**TASK BRIEF**.
From the first line to the last, print the data exactly.

***** RECORDS FOR THIS TASK

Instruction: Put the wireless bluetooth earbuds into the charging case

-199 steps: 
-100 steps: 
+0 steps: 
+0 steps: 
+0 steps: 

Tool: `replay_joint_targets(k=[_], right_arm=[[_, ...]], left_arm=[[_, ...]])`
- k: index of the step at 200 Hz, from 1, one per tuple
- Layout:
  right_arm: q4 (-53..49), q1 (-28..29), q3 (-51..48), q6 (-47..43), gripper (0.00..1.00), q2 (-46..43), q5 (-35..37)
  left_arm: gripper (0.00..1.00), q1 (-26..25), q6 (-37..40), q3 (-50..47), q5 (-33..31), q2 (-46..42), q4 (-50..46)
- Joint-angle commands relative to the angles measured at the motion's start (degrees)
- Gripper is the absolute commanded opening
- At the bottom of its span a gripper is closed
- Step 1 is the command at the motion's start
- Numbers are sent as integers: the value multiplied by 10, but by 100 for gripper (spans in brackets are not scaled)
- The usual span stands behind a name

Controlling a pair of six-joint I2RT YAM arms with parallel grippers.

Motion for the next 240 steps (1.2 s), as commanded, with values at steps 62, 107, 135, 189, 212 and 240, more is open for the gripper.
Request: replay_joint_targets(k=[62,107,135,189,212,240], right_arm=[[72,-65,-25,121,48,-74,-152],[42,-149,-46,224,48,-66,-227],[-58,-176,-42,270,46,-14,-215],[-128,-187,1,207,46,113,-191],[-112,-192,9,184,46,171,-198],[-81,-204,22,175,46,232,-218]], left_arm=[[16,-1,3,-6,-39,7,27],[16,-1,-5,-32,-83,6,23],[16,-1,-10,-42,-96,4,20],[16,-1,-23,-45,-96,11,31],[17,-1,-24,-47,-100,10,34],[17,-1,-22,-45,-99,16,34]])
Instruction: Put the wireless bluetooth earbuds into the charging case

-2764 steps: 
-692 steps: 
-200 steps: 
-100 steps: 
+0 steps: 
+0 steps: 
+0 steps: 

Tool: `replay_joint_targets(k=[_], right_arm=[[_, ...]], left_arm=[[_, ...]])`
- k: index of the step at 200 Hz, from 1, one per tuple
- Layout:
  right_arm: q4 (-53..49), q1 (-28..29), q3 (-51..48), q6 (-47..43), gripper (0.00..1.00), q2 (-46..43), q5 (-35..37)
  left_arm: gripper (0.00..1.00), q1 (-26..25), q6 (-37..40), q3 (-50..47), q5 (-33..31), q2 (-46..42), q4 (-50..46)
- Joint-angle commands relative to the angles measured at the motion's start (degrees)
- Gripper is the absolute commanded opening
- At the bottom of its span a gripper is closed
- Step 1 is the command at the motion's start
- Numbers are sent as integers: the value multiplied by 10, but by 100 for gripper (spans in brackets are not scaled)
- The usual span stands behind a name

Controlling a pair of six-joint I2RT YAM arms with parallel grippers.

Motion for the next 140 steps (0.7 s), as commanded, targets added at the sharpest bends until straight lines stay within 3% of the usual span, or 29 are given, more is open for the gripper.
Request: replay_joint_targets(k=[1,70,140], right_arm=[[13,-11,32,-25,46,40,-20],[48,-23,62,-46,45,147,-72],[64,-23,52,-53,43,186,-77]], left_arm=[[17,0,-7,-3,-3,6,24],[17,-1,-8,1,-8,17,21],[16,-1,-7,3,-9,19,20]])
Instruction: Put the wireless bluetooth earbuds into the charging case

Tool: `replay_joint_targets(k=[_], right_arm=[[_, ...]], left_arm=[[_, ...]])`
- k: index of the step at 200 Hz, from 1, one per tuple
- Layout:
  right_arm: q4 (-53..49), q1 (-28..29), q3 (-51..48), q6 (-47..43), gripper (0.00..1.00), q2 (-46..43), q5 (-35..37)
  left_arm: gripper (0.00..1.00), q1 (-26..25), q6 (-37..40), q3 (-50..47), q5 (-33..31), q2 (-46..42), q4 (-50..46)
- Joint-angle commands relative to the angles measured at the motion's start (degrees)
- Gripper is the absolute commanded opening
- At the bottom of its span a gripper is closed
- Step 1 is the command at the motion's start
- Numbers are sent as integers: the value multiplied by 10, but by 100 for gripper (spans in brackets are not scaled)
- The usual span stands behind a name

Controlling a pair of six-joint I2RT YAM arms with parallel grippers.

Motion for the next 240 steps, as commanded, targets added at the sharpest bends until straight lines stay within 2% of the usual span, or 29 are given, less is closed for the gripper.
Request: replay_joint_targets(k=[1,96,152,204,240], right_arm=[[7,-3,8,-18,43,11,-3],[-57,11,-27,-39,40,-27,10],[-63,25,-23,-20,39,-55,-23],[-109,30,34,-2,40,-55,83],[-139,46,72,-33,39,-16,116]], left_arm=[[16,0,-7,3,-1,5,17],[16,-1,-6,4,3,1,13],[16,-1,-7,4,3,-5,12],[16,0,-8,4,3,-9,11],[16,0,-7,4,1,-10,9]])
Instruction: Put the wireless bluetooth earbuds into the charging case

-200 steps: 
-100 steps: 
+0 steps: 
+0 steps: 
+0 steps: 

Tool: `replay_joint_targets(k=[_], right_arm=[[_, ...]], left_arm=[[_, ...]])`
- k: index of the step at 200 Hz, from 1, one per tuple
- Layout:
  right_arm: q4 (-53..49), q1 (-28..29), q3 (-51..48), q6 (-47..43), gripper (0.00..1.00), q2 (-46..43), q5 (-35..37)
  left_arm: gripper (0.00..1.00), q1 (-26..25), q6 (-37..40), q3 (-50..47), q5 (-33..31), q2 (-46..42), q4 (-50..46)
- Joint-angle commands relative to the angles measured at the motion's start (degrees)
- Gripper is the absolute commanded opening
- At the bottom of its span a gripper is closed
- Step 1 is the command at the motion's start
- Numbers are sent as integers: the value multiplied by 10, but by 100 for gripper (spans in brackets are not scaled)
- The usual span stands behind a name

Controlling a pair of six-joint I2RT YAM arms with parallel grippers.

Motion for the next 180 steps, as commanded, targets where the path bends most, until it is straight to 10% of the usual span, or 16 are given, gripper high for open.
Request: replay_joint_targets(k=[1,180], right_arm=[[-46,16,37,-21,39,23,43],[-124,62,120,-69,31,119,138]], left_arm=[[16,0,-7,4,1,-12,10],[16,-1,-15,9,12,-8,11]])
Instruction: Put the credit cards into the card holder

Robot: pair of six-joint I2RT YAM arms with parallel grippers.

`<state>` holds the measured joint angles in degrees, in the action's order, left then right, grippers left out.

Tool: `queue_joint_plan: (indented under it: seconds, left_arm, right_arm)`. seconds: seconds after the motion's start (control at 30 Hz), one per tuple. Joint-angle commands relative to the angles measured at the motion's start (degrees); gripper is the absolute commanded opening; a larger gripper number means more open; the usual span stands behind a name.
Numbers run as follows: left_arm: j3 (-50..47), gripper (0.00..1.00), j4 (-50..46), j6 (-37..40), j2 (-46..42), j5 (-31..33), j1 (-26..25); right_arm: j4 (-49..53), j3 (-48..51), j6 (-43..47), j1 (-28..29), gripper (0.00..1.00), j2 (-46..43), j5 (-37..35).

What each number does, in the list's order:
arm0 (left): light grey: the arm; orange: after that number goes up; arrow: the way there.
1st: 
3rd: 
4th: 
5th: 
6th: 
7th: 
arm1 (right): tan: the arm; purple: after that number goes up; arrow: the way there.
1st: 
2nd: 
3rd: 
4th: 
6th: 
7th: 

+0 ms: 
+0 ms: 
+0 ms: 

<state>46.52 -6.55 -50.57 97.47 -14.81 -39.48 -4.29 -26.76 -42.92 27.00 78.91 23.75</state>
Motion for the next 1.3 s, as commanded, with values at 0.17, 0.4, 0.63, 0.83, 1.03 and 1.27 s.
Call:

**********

**EXERCISE OUTPUT**.
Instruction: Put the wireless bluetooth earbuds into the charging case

-199 steps: 
-100 steps: 
+0 steps: 
+0 steps: 
+0 steps: 

Tool: `replay_joint_targets(k=[_], right_arm=[[_, ...]], left_arm=[[_, ...]])`
- k: index of the step at 200 Hz, from 1, one per tuple
- Layout:
  right_arm: q4 (-53..49), q1 (-28..29), q3 (-51..48), q6 (-47..43), gripper (0.00..1.00), q2 (-46..43), q5 (-35..37)
  left_arm: gripper (0.00..1.00), q1 (-26..25), q6 (-37..40), q3 (-50..47), q5 (-33..31), q2 (-46..42), q4 (-50..46)
- Joint-angle commands relative to the angles measured at the motion's start (degrees)
- Gripper is the absolute commanded opening
- At the bottom of its span a gripper is closed
- Step 1 is the command at the motion's start
- Numbers are sent as integers: the value multiplied by 10, but by 100 for gripper (spans in brackets are not scaled)
- The usual span stands behind a name

Controlling a pair of six-joint I2RT YAM arms with parallel grippers.

Motion for the next 240 steps (1.2 s), as commanded, with values at steps 62, 107, 135, 189, 212 and 240, more is open for the gripper.
Request: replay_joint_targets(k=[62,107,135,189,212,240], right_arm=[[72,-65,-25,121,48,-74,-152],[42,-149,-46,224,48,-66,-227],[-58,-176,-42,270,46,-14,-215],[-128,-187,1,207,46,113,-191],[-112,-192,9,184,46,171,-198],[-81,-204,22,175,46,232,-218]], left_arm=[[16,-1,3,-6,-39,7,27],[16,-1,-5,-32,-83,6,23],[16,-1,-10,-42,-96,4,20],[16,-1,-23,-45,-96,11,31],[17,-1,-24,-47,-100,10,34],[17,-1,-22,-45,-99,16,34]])
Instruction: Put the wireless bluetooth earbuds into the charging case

-2764 steps: 
-692 steps: 
-200 steps: 
-100 steps: 
+0 steps: 
+0 steps: 
+0 steps: 

Tool: `replay_joint_targets(k=[_], right_arm=[[_, ...]], left_arm=[[_, ...]])`
- k: index of the step at 200 Hz, from 1, one per tuple
- Layout:
  right_arm: q4 (-53..49), q1 (-28..29), q3 (-51..48), q6 (-47..43), gripper (0.00..1.00), q2 (-46..43), q5 (-35..37)
  left_arm: gripper (0.00..1.00), q1 (-26..25), q6 (-37..40), q3 (-50..47), q5 (-33..31), q2 (-46..42), q4 (-50..46)
- Joint-angle commands relative to the angles measured at the motion's start (degrees)
- Gripper is the absolute commanded opening
- At the bottom of its span a gripper is closed
- Step 1 is the command at the motion's start
- Numbers are sent as integers: the value multiplied by 10, but by 100 for gripper (spans in brackets are not scaled)
- The usual span stands behind a name

Controlling a pair of six-joint I2RT YAM arms with parallel grippers.

Motion for the next 140 steps (0.7 s), as commanded, targets added at the sharpest bends until straight lines stay within 3% of the usual span, or 29 are given, more is open for the gripper.
Request: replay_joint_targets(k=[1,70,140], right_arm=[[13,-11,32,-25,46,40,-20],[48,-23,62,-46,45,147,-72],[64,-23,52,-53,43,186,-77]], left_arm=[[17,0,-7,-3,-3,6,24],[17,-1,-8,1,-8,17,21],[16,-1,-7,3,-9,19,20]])
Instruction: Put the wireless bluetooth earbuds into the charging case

Tool: `replay_joint_targets(k=[_], right_arm=[[_, ...]], left_arm=[[_, ...]])`
- k: index of the step at 200 Hz, from 1, one per tuple
- Layout:
  right_arm: q4 (-53..49), q1 (-28..29), q3 (-51..48), q6 (-47..43), gripper (0.00..1.00), q2 (-46..43), q5 (-35..37)
  left_arm: gripper (0.00..1.00), q1 (-26..25), q6 (-37..40), q3 (-50..47), q5 (-33..31), q2 (-46..42), q4 (-50..46)
- Joint-angle commands relative to the angles measured at the motion's start (degrees)
- Gripper is the absolute commanded opening
- At the bottom of its span a gripper is closed
- Step 1 is the command at the motion's start
- Numbers are sent as integers: the value multiplied by 10, but by 100 for gripper (spans in brackets are not scaled)
- The usual span stands behind a name

Controlling a pair of six-joint I2RT YAM arms with parallel grippers.

Motion for the next 240 steps, as commanded, targets added at the sharpest bends until straight lines stay within 2% of the usual span, or 29 are given, less is closed for the gripper.
Request: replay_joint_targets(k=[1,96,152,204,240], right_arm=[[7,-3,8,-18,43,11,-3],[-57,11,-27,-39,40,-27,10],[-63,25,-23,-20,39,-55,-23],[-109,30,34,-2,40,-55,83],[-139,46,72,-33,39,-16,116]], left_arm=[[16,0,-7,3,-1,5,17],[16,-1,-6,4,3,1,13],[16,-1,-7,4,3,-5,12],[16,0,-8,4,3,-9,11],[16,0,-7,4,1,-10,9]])
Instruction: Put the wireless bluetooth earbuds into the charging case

-200 steps: 
-100 steps: 
+0 steps: 
+0 steps: 
+0 steps: 

Tool: `replay_joint_targets(k=[_], right_arm=[[_, ...]], left_arm=[[_, ...]])`
- k: index of the step at 200 Hz, from 1, one per tuple
- Layout:
  right_arm: q4 (-53..49), q1 (-28..29), q3 (-51..48), q6 (-47..43), gripper (0.00..1.00), q2 (-46..43), q5 (-35..37)
  left_arm: gripper (0.00..1.00), q1 (-26..25), q6 (-37..40), q3 (-50..47), q5 (-33..31), q2 (-46..42), q4 (-50..46)
- Joint-angle commands relative to the angles measured at the motion's start (degrees)
- Gripper is the absolute commanded opening
- At the bottom of its span a gripper is closed
- Step 1 is the command at the motion's start
- Numbers are sent as integers: the value multiplied by 10, but by 100 for gripper (spans in brackets are not scaled)
- The usual span stands behind a name

Controlling a pair of six-joint I2RT YAM arms with parallel grippers.

Motion for the next 180 steps, as commanded, targets where the path bends most, until it is straight to 10% of the usual span, or 16 are given, gripper high for open.
Request: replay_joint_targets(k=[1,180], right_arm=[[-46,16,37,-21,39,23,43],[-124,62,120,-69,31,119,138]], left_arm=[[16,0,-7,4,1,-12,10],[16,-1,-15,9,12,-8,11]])
Instruction: Put the credit cards into the card holder

Robot: pair of six-joint I2RT YAM arms with parallel grippers.

`<state>` holds the measured joint angles in degrees, in the action's order, left then right, grippers left out.

Tool: `queue_joint_plan: (indented under it: seconds, left_arm, right_arm)`. seconds: seconds after the motion's start (control at 30 Hz), one per tuple. Joint-angle commands relative to the angles measured at the motion's start (degrees); gripper is the absolute commanded opening; a larger gripper number means more open; the usual span stands behind a name.
Numbers run as follows: left_arm: j3 (-50..47), gripper (0.00..1.00), j4 (-50..46), j6 (-37..40), j2 (-46..42), j5 (-31..33), j1 (-26..25); right_arm: j4 (-49..53), j3 (-48..51), j6 (-43..47), j1 (-28..29), gripper (0.00..1.00), j2 (-46..43), j5 (-37..35).

What each number does, in the list's order:
arm0 (left): light grey: the arm; orange: after that number goes up; arrow: the way there.
1st: 
3rd: 
4th: 
5th: 
6th: 
7th: 
arm1 (right): tan: the arm; purple: after that number goes up; arrow: the way there.
1st: 
2nd: 
3rd: 
4th: 
6th: 
7th: 

+0 ms: 
+0 ms: 
+0 ms: 

<state>46.52 -6.55 -50.57 97.47 -14.81 -39.48 -4.29 -26.76 -42.92 27.00 78.91 23.75</state>
Motion for the next 1.3 s, as commanded, with values at 0.17, 0.4, 0.63, 0.83, 1.03 and 1.27 s.
Call:

No other output was requested.